* REQUIRED WORK
Only a number is wanted here: how many lines in the records below contain the string "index".

* GIVEN RECORDS

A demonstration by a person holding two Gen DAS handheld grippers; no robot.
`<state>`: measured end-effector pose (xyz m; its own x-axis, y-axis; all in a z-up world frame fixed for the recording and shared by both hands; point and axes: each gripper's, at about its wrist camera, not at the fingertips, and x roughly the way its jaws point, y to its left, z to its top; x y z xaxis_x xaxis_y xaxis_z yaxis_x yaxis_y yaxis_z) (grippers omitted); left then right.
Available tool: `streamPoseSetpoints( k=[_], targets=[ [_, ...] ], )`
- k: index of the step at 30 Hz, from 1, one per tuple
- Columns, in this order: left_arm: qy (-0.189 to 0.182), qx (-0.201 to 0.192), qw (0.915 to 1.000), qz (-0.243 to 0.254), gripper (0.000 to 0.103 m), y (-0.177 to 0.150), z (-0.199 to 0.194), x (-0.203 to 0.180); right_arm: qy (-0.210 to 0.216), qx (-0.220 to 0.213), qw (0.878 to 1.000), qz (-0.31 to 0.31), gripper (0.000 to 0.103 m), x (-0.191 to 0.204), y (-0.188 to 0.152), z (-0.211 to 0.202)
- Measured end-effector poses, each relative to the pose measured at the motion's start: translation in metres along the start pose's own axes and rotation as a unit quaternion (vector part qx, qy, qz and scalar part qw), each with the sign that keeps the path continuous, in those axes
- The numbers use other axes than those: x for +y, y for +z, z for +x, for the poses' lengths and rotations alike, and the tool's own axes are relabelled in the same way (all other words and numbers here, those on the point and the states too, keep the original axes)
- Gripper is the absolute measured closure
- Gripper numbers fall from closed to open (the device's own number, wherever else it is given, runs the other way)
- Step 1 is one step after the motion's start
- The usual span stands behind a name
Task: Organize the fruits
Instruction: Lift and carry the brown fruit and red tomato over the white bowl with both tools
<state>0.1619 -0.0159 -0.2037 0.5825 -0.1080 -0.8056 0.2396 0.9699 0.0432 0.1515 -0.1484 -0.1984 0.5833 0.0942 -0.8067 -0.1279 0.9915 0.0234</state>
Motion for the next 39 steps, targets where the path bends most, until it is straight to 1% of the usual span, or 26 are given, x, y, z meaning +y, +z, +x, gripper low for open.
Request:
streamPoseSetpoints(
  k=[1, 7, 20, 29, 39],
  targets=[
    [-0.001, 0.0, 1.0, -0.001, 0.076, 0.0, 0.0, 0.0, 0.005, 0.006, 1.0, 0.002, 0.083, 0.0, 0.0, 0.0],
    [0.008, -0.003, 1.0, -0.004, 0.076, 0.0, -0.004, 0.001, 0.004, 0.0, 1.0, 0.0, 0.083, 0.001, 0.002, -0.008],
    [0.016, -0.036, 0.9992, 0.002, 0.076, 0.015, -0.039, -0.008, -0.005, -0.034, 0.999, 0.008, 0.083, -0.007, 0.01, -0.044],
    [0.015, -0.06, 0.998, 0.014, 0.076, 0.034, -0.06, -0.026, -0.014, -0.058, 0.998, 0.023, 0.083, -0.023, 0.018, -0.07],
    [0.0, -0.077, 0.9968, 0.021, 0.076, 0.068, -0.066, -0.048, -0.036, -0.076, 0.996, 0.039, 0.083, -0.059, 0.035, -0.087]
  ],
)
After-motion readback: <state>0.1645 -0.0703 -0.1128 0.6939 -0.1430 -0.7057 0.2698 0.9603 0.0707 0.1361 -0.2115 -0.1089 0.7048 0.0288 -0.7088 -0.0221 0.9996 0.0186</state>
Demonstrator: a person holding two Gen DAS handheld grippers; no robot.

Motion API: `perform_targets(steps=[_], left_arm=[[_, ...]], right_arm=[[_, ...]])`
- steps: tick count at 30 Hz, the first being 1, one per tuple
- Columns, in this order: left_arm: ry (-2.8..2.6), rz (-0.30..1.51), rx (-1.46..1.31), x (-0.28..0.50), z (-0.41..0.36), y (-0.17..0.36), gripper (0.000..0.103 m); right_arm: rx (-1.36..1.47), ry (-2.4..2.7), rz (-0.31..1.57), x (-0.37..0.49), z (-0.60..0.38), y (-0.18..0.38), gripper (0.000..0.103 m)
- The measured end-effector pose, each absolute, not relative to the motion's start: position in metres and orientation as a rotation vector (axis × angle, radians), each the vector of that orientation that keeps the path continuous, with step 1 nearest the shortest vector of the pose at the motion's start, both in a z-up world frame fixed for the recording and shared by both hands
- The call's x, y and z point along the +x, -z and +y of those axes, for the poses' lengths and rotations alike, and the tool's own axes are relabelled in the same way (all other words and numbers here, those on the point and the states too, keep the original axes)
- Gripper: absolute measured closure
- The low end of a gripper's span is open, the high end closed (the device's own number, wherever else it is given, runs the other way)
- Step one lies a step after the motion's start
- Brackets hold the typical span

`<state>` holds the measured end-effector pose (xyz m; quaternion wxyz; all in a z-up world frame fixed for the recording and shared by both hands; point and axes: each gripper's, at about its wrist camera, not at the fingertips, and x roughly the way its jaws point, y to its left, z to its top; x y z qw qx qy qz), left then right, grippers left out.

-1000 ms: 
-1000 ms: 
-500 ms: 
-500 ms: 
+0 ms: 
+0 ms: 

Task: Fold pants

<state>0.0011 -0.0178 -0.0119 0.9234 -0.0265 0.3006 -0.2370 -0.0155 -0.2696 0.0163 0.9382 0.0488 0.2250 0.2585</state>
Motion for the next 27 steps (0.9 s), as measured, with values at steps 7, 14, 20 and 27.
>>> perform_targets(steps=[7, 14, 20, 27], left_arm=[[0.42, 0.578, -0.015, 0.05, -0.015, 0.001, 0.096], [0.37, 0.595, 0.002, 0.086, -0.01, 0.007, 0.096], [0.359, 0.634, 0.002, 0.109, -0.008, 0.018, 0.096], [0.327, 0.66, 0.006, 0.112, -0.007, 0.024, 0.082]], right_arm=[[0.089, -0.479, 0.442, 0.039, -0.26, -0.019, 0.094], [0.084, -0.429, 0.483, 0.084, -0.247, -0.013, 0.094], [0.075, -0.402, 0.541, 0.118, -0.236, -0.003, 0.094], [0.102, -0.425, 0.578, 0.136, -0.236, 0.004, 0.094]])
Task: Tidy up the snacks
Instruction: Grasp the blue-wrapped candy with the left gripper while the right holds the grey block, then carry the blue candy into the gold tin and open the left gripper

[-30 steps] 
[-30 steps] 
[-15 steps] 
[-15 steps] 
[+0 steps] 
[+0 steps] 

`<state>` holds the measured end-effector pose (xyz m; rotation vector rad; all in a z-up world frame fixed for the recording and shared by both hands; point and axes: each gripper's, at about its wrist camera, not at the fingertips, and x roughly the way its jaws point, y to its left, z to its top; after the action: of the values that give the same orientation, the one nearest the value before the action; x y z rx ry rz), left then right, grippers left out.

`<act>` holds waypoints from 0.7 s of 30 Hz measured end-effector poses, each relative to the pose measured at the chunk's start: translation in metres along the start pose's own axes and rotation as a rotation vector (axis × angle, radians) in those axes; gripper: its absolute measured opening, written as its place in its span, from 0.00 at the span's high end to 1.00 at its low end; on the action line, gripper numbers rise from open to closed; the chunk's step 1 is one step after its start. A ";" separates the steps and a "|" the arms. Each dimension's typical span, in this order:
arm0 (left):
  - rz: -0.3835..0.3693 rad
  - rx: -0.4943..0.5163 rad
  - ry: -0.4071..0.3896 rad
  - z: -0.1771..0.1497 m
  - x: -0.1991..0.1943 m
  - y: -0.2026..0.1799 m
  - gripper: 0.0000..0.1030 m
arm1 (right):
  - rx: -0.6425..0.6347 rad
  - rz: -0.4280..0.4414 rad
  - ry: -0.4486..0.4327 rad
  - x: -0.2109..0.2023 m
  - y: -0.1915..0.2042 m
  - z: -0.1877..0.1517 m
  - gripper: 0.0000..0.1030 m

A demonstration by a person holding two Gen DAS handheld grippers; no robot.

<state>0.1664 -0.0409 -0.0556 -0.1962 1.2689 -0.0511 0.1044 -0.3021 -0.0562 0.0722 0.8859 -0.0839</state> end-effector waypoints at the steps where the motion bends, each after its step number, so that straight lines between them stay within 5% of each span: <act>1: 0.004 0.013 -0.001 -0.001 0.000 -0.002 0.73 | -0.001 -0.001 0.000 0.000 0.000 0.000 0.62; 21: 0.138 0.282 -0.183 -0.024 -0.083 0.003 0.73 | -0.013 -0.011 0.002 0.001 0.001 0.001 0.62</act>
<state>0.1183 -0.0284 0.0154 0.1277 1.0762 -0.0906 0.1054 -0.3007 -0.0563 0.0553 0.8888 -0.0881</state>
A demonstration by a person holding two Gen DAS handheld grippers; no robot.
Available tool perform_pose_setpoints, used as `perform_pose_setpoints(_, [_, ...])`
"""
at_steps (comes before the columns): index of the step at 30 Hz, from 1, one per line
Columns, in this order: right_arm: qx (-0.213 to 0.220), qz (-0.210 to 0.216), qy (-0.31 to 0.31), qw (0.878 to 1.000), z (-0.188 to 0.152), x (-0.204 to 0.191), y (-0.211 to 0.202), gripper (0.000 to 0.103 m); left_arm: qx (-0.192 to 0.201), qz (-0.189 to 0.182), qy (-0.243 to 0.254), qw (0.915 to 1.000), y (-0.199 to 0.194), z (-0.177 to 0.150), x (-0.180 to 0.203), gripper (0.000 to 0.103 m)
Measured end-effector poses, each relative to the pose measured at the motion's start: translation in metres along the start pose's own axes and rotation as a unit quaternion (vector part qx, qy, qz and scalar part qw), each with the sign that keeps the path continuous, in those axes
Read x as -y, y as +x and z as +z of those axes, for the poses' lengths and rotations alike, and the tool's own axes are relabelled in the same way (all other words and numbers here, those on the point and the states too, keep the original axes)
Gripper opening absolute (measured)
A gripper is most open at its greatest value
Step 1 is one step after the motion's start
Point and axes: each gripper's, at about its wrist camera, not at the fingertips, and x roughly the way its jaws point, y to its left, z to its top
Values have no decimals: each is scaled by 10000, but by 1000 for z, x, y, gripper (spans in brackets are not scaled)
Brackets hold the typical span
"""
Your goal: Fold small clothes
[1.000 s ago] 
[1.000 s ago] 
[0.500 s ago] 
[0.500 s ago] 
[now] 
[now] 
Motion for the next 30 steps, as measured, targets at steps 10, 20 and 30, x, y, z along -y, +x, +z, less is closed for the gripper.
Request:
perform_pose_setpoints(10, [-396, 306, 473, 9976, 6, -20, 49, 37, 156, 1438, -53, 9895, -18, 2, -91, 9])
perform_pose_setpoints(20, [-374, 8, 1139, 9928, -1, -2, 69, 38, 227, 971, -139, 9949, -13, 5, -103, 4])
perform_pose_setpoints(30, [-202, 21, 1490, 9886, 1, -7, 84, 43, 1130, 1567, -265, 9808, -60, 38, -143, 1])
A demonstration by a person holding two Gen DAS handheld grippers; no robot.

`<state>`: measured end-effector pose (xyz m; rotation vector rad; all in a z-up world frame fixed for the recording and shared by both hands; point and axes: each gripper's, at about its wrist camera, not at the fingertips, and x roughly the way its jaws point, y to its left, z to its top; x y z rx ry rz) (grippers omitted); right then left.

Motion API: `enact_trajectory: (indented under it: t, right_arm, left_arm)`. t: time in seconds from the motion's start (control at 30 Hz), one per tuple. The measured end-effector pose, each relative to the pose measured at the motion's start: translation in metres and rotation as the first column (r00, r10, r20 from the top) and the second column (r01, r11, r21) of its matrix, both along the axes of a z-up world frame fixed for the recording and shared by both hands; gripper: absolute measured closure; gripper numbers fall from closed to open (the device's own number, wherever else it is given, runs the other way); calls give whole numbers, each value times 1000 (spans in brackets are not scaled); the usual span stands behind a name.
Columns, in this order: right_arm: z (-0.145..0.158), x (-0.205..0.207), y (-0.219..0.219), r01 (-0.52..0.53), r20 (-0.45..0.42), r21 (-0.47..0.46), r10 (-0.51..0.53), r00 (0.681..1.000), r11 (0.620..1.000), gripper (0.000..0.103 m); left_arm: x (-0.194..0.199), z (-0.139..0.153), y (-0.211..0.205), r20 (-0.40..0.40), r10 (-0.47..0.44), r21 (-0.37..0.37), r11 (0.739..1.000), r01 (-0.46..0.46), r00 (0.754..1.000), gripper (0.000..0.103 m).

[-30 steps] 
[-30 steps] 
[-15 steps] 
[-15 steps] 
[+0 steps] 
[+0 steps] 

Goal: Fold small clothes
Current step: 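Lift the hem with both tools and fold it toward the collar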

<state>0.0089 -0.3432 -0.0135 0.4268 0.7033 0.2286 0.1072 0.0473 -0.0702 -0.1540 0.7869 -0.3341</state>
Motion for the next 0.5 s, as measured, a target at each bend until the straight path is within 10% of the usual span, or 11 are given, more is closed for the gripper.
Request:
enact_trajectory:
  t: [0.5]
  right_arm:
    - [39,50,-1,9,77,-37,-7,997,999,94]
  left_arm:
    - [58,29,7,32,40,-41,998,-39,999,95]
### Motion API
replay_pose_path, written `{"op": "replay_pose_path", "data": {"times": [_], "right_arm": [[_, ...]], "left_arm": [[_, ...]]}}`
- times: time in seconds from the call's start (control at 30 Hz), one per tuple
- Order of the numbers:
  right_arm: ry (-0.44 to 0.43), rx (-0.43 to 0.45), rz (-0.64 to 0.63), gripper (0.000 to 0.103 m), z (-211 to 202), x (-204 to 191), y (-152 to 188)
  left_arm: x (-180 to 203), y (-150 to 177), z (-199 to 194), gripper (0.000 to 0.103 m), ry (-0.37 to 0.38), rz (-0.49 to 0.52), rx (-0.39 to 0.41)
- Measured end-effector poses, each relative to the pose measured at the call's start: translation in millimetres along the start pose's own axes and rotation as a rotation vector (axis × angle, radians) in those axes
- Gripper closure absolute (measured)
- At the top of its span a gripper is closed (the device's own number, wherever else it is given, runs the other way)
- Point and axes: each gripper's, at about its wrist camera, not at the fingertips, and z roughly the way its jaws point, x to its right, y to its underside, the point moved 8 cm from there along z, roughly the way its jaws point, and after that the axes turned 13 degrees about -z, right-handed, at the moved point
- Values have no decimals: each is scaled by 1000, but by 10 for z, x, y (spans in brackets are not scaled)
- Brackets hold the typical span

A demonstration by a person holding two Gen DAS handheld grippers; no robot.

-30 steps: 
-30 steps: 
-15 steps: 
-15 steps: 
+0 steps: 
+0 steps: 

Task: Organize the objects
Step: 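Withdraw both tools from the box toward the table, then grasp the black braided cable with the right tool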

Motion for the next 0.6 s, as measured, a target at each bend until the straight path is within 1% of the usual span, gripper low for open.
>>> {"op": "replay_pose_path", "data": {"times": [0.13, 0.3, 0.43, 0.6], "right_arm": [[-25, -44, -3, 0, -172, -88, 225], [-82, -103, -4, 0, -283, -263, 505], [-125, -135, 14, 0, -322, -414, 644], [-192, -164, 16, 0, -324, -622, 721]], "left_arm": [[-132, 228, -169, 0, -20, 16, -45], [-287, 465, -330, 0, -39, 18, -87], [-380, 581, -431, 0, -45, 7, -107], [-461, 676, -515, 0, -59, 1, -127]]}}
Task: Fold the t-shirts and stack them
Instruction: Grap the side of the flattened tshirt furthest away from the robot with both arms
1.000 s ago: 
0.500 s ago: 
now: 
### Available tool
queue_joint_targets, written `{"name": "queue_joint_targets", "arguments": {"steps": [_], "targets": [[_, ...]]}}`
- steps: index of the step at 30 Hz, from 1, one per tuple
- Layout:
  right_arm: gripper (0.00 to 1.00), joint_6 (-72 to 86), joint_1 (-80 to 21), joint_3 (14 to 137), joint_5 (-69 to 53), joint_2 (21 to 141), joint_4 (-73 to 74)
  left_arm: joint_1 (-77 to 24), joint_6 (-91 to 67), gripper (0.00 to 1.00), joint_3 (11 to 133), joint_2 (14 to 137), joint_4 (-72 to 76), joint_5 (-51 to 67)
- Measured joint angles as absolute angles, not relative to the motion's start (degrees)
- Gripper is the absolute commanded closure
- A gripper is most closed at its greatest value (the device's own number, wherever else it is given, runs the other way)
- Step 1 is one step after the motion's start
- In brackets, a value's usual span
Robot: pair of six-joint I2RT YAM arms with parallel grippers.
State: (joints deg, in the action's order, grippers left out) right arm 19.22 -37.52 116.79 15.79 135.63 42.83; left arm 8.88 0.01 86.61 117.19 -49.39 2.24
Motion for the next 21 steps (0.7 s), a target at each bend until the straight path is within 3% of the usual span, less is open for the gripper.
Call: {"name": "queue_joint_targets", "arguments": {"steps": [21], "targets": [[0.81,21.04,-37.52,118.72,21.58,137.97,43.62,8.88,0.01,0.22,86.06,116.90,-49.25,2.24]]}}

* SOLUTION FOR THIS EXERCISE
3